In contrast with the ‘real self’s’ abilities of possessing a body outside of the brain, as well as a soul, the ‘illusory self’ defines all of our human qualities as neuronal, completely existing in the brain. Blackmore ultimately rejects the ‘real self’ and supports the ‘illusory self’ theory, claiming we are simply a bundle of neurons. Illusory self theories “liken the self to a bundle of thoughts, sensations, and experiences tied together by a common history, or a series of pearls on a string. Of these theories, the illusion of continuity and separateness is provided by a story the brain tells, or a fantasy it weaves” (Blackmore 228). Although much of the human experience exists within our thoughts, and sensations, life also exists outside of this. The ‘common history’ refers to our lifespan on Earth. Our sensations are a mental process due to immediate bodily stimulation often as distinguished from awareness of the process, as Blackmore demonstrates with the example of one experiencing a burning sensation. The brain tells us our hand is being burnt before we actually feel pain. If sensations are simply mental processes, however, Blackmore leaves out another important human trait: the ability to feel emotions. Unlike sensations, emotions are felt with the heart and not the brain. Perhaps our soul lies in our heart, capable of feeling things the brain cannot feel, be even so according to the ‘illusory self’ one is not capable of such a feeling. Emotions are not always felt due to immediate bodily stimulation, as song for example is capable of evoking emotion. Although the auditory waves come in contact with our ears, such a feeling is very different from a finger on a flame. The commonly used, and often trite phrase used by humans, “I love you with all my heart and soul” is said by people of every culture. Interestingly, this would not be said if the phrase did not suggest that humans are capable of achieving a different type of feeling with the heart as well as the soul. People do not say that they love someone with all their brain, even if every human ‘sensation’ is experienced here, for the sheer fact that we may be capable of feeling outside of the brain. This theory further suggests that everything we experience is due to the brain; we do not feel with the heart and soul, but our life is controlled with the brain.

As the theories of the ‘real’ and ‘illusory self’ are capable and incapable of having a soul, in Blackmore’s theories, Slater and the scientific Doctor Rosen both acknowledge the presence of a soul. The soul’s ambiguous location in Blackmore’s article is clearly defined in Slater’s article as existing in the brain: “Our brains are essentially indiscriminate, able to morph – like the sea god Proteus himself. Now I understand more deeply what Rosen meant when he said, “Plastic surgery changes the soul.” To the extent that we believe our souls are a part of our brains, Rosen is right” (Slater 18). Once again, the belief of where the soul lies, to those who believe in a soul, cannot be proven. Much like Blackmore suggests that the self exists somewhere in our body, behind our eyes, we cannot exactly place a location on our self as well. Although plastic surgery has the capabilities to change our soul, our fundamental core, the fact remains that Doctor Rosen acknowledges the soul. The dangers of proteanism are that once we alter ourselves beyond our core; there may be no turning back. If our soul is what defines our humanness, and plastic surgery can alter our fundamental core, then it also may lead us to question if we have a core.

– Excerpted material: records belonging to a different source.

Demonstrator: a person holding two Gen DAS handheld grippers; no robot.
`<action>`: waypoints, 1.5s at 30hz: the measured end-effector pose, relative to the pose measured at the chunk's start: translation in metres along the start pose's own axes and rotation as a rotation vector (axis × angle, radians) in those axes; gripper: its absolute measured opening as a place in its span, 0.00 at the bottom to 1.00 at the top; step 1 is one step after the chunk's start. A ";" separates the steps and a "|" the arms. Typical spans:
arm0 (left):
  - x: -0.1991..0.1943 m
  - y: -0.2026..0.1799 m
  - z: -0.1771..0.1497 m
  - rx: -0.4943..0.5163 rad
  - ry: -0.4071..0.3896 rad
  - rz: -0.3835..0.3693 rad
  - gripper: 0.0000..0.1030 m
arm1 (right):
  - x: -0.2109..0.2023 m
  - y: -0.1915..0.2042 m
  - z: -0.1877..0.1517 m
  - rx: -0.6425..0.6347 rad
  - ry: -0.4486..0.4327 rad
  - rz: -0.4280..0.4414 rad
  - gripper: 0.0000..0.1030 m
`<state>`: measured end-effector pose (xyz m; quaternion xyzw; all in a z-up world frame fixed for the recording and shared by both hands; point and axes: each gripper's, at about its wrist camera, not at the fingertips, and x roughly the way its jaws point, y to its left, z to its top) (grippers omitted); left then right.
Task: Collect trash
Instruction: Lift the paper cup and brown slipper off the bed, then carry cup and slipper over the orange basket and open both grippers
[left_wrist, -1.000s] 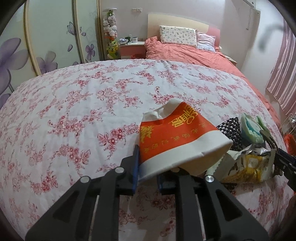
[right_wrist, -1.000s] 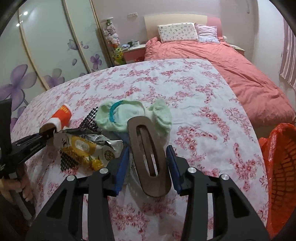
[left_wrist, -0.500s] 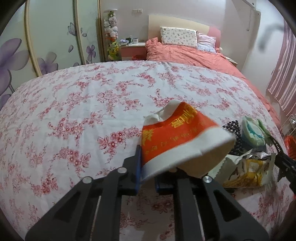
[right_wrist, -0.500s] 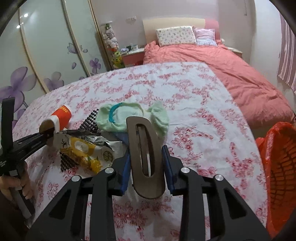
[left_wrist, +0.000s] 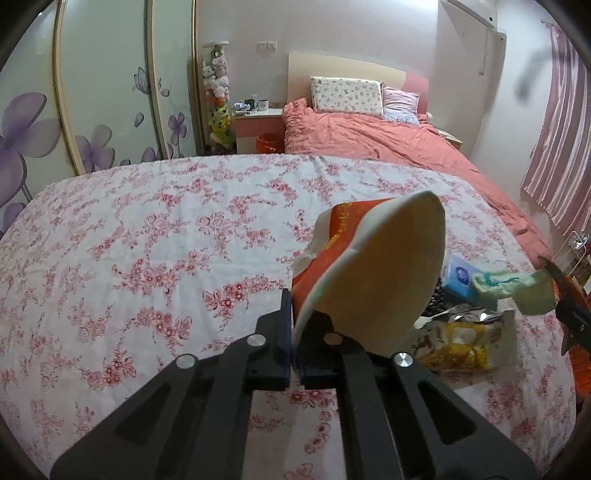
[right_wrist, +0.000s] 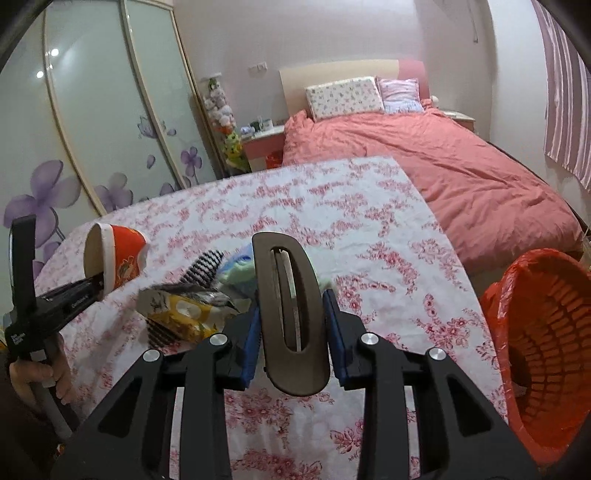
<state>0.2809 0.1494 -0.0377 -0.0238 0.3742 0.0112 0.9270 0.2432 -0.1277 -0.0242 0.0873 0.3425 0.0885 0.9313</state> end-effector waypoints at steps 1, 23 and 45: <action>-0.003 -0.001 0.001 0.001 -0.007 -0.003 0.04 | -0.003 0.001 0.001 -0.001 -0.012 0.003 0.31; -0.084 -0.087 0.018 0.077 -0.134 -0.204 0.04 | -0.070 -0.029 0.014 0.050 -0.170 -0.117 0.31; -0.100 -0.307 -0.017 0.277 -0.068 -0.582 0.04 | -0.122 -0.169 -0.011 0.299 -0.243 -0.362 0.31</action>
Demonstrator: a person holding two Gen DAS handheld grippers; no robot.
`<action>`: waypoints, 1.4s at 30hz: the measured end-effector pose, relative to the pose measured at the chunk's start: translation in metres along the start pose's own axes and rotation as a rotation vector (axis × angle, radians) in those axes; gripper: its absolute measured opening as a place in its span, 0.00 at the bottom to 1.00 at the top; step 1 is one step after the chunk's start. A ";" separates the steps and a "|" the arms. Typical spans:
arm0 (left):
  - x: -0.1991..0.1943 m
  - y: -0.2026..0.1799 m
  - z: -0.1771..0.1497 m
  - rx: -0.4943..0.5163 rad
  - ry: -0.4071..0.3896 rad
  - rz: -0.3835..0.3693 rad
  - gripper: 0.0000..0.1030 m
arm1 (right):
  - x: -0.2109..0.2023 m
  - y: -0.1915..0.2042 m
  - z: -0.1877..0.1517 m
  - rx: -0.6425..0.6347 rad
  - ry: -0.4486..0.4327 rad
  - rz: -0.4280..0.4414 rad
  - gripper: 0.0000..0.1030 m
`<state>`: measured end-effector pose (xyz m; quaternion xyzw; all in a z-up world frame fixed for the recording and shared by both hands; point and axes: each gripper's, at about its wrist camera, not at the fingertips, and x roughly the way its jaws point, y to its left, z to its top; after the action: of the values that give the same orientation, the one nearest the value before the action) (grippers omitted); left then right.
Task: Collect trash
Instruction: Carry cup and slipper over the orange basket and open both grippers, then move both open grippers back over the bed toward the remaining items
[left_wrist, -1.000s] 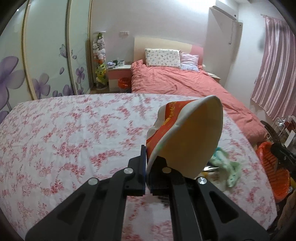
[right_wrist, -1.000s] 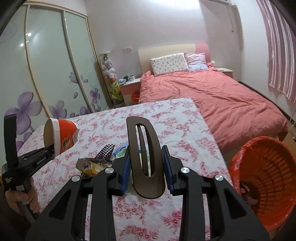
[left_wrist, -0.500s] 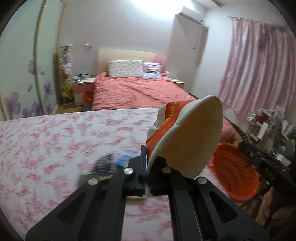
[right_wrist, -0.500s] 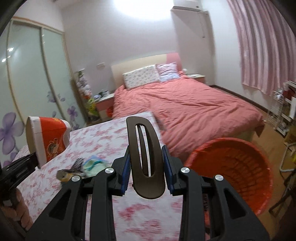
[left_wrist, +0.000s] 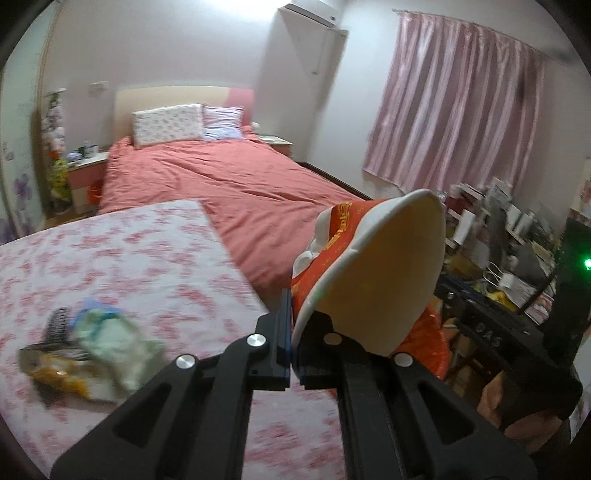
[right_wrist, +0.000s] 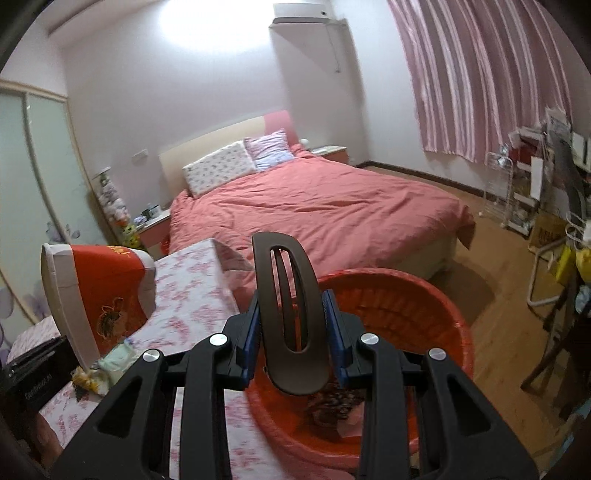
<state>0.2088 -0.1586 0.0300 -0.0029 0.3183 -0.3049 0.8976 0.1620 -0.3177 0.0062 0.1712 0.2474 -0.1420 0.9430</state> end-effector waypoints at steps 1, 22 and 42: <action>0.008 -0.009 -0.001 0.009 0.009 -0.013 0.04 | 0.003 -0.004 0.001 0.009 0.003 -0.003 0.31; 0.103 -0.039 -0.021 0.038 0.161 -0.013 0.49 | 0.034 -0.066 -0.011 0.145 0.087 -0.005 0.54; -0.007 0.109 -0.043 -0.022 0.050 0.376 0.82 | 0.024 0.028 -0.022 -0.075 0.091 0.031 0.68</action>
<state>0.2396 -0.0579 -0.0218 0.0544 0.3389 -0.1282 0.9305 0.1829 -0.2881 -0.0170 0.1458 0.2926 -0.1099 0.9386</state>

Such jumps in our evolutionary nature since creation may also destroy the existence of a soul, if proteanism is capable of giving humans god-like powers. Although our souls are “a part of our brains” their complete existence does not lie in the brain, as Rosen specifies the soul to be connected with part of the brain. Thence, the portion of the soul outside of the brain is untouchable, much like a spirit, and science is incapable of putting its hands on it, even though it may be able to touch or alter the part in our brain. As suggested through Blackmore, the brain controls experiences as well as soul. Depending on the souls’ location, however, science and even memes may not be capable of touching our essential humanness if it is capable of living outside the body. Hope exists.